The Bodhi Chicklet said...

That makes me want to read The Joy Luck Club all over again. Of course it has been years, if not decades so I scarcely remember it. Glad to be of service!

Kathleen Grace said...

I have never read any of her books either but now I must! I think I'll send this quote to my daughters....:>)

Coastal Sisters said...

I have never read this book before but I did see the movie version of it though and loved it!

LuLu~*xoxo

Studio618 said...

I never read this book but saw the movie. That movie totally reminded me of growing up in a typical Chinese family (I am from Hong Kong). So totally relatible.

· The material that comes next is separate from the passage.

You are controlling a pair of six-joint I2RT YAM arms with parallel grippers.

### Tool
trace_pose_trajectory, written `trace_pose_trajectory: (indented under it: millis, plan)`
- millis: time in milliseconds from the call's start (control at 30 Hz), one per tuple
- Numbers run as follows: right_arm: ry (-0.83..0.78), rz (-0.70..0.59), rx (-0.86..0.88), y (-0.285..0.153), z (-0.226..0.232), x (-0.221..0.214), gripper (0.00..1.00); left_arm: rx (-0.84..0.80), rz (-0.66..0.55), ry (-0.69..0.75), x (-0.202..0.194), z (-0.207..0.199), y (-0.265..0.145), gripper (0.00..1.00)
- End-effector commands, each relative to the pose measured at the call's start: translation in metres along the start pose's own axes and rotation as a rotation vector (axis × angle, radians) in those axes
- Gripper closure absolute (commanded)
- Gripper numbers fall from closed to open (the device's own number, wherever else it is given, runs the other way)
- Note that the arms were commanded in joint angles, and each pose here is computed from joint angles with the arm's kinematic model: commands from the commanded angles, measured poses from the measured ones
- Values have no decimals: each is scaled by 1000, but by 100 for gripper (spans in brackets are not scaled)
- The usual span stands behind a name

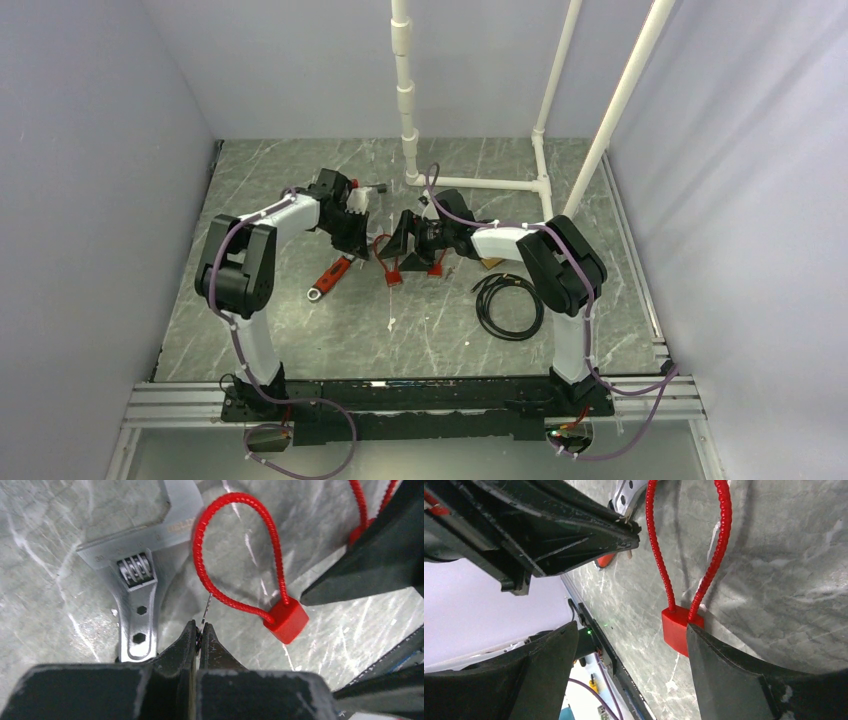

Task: Lock with the key
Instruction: Adjust the distractor at the center of the board.

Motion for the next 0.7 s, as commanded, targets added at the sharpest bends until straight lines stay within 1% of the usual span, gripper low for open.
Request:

Wood is one of the 5 elements, others being metal, water, fire, earth. When you have too much of 1 or 2 elements, you'll want to balance it with others. I know my son has lots of water, so my fortune-teller told me he needs wood. I have too much earth (I'm very principle-oriented and need to bend), and I lack metal and water. OK, how you determine what you have or lack, depends on your birth year, month, date, and time. Trust me, I don't know how to look it up (you need an almanac) but that's what my fortune-teller told me. Sorry, can't be of more help. I know there are information out there, quite possibly only on Chinese websites. I do read Chinese, but it's quite a lengthy research.

Amy Tan is a very good writer. I just feel bad that I've never gone to any of her speaking engagement which she does quite a bit here in SF.

Anyway Sherry, I enjoyed reading your blog.